Gubernur DKI Jakarta, Pramono Anung, telah mengumumkan sebuah kebijakan inovatif yang memberikan pembebasan Pajak Bumi dan Bangunan Pedesaan dan Perkotaan (PBB-P2) bagi apartemen dan rumah susun (rusun) dengan Nilai Jual Objek Pajak (NJOP) di bawah Rp650 juta. Kebijakan ini diresmikan melalui Keputusan Gubernur Nomor 281 Tahun 2025 yang ditandatangani pada 25 Maret lalu.
Dalam pengumumannya di Rusunawa Tambora, Jakarta Barat, Rabu (26/3), Pramono menjelaskan bahwa apartemen dan rusun dengan NJOP di bawah Rp650 juta umumnya dihuni oleh masyarakat menengah ke bawah. Oleh karena itu, ia menilai penting untuk membebaskan PBB-P2 bagi mereka. Selain itu, Pramono juga mengumumkan pembebasan pajak bagi rumah dengan NJOP di bawah Rp2 miliar.

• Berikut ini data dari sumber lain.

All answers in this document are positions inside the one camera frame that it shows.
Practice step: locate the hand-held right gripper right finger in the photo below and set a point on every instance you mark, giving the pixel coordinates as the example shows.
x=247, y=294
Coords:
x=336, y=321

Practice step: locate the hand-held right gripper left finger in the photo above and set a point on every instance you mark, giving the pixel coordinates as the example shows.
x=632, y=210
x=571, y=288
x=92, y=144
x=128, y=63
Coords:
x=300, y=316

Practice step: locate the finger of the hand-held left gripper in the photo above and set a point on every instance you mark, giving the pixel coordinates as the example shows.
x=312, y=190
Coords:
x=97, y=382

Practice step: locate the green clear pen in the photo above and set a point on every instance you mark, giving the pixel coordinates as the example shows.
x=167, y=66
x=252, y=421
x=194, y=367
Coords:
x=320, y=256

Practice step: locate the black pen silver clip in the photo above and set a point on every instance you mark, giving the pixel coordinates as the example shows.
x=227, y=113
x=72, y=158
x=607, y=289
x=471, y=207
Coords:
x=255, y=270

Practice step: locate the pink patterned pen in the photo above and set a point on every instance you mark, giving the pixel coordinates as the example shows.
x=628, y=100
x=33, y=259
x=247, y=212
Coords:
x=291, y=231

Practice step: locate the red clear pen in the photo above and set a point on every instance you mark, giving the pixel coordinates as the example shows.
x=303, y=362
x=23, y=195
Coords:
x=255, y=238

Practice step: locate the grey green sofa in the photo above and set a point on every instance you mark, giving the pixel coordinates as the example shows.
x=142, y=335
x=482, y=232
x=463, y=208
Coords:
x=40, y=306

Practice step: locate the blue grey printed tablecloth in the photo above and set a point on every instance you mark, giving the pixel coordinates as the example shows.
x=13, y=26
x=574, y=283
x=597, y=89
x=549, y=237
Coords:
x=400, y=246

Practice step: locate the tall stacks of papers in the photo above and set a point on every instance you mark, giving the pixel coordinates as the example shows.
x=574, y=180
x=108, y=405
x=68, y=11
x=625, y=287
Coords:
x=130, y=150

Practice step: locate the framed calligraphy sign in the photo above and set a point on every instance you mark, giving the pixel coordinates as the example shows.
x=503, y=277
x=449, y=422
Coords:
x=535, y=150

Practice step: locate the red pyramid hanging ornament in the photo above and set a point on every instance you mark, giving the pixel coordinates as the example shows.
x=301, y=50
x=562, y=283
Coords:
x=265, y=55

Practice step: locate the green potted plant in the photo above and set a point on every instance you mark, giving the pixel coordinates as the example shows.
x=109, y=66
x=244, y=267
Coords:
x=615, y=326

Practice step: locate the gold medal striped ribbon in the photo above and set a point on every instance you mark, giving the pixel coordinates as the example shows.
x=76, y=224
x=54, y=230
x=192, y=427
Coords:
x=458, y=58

Pramono menegaskan bahwa kebijakan ini akan segera disosialisasikan kepada masyarakat. “Segera akan kami sosialisasikan untuk NJOP di bawah Rp2 miliar maka PBB-nya kita bebaskan, untuk NJOP di bawah Rp650 juta untuk apartemen, rumah susun, dan sebagainya NJOP-nya kami bebaskan,” ujarnya. Politisi PDIP ini yakin bahwa kebijakan tersebut akan memberikan manfaat besar bagi masyarakat kelas menengah bawah di Jakarta.

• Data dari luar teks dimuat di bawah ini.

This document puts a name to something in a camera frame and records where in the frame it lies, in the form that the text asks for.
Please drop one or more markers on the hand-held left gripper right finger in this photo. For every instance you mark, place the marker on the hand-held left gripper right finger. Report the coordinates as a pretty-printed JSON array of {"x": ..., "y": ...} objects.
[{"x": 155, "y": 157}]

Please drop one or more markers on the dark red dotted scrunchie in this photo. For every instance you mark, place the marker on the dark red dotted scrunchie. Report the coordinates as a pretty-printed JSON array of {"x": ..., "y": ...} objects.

Namun, Pramono menegaskan bahwa pembebasan pajak ini tidak berlaku untuk kepemilikan rumah kedua dan seterusnya. “Dengan demikian hampir sebagian PBB yang ada di warga Jakarta, kecuali orang-orang mampu, maka kami gratiskan,” ucapnya. Ia menjelaskan bahwa kepemilikan rumah kedua hanya akan mendapatkan keringanan pajak sebesar 50 persen, sedangkan rumah ketiga dan seterusnya tetap dikenakan pajak penuh.

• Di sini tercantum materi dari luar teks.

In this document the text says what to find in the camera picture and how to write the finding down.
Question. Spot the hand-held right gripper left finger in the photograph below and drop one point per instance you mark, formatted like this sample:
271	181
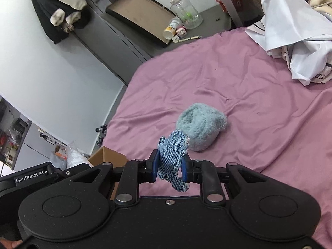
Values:
155	166

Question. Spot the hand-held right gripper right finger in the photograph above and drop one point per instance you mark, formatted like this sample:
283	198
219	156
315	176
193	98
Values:
185	171

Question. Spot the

Kebijakan pembebasan PBB-P2 yang diumumkan oleh Gubernur Pramono Anung ini diharapkan dapat meringankan beban masyarakat menengah ke bawah di Jakarta. Dengan adanya pembebasan pajak ini, diharapkan masyarakat dapat lebih sejahtera dan memiliki akses yang lebih baik terhadap hunian yang layak. Namun, pembatasan untuk kepemilikan rumah kedua dan seterusnya menunjukkan bahwa kebijakan ini memang ditujukan untuk membantu mereka yang benar-benar membutuhkan.